What a shame that Shamrock Rovers’ Champions League clash wasn’t on TV.

Streaming league matches is one thing but these big European games are what showcase the league.

And Tuesday’s game with Slovan Bratislava was an absolute belter and deserved a wider audience.

Hats off to Rovers. They knew they didn’t perform in Slovakia but there were mitigating factors like the heat.

They responded in Tallaght and will rue the fact they couldn’t see it out. It’s just frustrating that the wider public didn’t get to see their heroics.

Let’s toast these Italian stallions

IT was Bastille Day on Wednesday and there I was cycling down to get the baguette in my beret.

But I stopped short of buying a bottle of French red. I love my wine, as you know, but you can’t beat a Valpolicella Ripasso.

Why? Because it’s Italian and Italians have balls as they proved on Sunday night.

Not like the French, who bottled it.

Italians have style, panache, great wine and a hell of a football team. What a country!

With all that passion, they’re just a better looking version of us really.

Lew signing is real coup

Alfie Lewis signing a permanent deal with St Pat’s could be the best bit of business this summer.

It’s rare enough that loan signings from the UK make a significant impression but Saints have nailed it.

Lewis - who has just left West Ham - is a midfield dynamo and Liverpool’s Vitslav Jaros is a revelation in goal.

St.

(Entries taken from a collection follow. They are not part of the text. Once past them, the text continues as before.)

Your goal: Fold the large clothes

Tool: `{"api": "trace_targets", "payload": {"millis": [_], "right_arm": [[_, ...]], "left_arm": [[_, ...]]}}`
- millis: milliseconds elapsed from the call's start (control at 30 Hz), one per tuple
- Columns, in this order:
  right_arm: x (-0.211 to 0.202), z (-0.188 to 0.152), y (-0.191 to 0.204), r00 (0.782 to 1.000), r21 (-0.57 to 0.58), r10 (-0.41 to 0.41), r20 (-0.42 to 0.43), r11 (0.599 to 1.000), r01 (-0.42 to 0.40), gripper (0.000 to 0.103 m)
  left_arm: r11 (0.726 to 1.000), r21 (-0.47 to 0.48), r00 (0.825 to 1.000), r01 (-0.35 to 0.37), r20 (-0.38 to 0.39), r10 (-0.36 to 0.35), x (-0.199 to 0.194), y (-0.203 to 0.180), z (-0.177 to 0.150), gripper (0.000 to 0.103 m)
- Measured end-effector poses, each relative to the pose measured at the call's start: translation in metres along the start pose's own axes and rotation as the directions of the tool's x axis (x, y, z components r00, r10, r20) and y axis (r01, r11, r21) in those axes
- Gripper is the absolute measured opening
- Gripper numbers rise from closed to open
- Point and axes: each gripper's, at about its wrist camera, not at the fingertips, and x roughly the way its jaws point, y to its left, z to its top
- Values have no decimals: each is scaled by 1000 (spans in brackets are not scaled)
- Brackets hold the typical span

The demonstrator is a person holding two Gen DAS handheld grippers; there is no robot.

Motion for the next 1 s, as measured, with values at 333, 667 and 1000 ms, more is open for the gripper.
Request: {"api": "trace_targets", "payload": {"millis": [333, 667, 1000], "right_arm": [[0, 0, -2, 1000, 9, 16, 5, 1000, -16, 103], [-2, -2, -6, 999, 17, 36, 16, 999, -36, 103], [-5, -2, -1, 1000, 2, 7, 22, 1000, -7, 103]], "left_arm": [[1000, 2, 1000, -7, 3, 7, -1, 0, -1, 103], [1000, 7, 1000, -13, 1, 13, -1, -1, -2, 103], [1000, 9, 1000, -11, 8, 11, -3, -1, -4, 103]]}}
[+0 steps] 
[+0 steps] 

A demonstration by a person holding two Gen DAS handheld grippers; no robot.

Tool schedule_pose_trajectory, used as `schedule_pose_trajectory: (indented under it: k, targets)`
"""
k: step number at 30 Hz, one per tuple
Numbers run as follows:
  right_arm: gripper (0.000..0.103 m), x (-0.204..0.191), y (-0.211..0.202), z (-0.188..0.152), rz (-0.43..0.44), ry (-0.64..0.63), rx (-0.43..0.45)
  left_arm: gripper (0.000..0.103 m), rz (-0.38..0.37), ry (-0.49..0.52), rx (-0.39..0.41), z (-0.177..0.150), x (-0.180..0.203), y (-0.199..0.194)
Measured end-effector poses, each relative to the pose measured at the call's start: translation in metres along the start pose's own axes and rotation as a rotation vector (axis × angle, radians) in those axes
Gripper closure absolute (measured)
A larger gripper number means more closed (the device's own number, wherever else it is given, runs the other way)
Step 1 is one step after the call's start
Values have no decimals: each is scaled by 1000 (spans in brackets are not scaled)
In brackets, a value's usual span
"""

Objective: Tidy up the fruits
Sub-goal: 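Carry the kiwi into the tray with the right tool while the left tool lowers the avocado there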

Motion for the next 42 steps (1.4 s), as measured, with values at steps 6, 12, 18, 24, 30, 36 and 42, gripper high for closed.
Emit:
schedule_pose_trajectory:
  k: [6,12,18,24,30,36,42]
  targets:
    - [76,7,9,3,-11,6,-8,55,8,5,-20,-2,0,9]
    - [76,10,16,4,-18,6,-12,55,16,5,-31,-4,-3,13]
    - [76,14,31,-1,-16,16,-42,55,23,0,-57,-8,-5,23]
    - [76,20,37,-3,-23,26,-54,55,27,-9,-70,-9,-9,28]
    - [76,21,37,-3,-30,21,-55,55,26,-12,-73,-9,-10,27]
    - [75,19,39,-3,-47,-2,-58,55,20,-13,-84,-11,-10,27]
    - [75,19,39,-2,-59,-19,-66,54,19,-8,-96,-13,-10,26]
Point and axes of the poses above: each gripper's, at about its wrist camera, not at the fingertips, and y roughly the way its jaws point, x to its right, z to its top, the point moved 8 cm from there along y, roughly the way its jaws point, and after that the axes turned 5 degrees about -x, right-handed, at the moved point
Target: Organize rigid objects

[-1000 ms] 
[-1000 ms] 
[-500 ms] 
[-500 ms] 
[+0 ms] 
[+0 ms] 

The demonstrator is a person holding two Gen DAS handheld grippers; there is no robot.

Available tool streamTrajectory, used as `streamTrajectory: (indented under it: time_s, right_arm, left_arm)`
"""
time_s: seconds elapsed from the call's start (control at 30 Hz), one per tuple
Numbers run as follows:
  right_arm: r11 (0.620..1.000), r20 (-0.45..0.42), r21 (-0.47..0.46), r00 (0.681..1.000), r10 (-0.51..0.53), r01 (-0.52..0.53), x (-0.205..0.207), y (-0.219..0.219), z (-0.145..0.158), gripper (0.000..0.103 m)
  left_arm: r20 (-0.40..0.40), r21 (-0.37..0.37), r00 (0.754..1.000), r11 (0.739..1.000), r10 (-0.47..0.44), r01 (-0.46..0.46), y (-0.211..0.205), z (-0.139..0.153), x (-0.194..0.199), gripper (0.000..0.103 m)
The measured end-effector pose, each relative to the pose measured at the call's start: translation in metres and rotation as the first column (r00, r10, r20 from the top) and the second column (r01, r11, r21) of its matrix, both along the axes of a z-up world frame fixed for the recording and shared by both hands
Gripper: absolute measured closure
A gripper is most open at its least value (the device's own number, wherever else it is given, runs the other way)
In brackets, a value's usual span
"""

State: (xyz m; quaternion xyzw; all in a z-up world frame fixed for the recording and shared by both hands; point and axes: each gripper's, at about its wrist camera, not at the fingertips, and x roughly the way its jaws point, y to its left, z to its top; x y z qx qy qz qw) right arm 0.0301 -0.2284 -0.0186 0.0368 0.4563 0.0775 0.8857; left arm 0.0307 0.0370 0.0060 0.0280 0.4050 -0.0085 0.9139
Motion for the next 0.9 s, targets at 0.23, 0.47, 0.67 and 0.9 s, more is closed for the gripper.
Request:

Patrick's Athletic's Alfie Lewis celebrates scoring a goal (©INPHO/Laszlo Geczo)

That they both want to stay for the rest of the season is a sign that St Pat’s are going places.

It's a club with a strong European pedigree, but they're not in Europe this season so they could feel sorry for themselves.

But they can’t afford to sulk. Stephen O’Donnell has them in a three-way tie at the top of the league.

But this is the most important part of the season for them and the next three or four weeks are huge.

They have to stay focused and motivated to be in the mix by late September, by which stage they would be serious contenders.

Let’s see what they’re made of.

We Av perfect stage so use it

Last night’s European game at Aviva Stadium shouldn’t be a one off.

NFL teams play regular-season games at London’s Wembley Stadium and I see no reason why a handful of league games couldn’t be played at the Aviva every year.

On the pitch, the product is there. It’s just the rundown grounds and TV camera angles showing us as much that let us down.

We need to convince people that there’s a great league on our doorstep and the Aviva is sitting there doing nothing for 80% of the year.

So give the League of Ireland the venue it deserves - and not just on FAI Cup final day.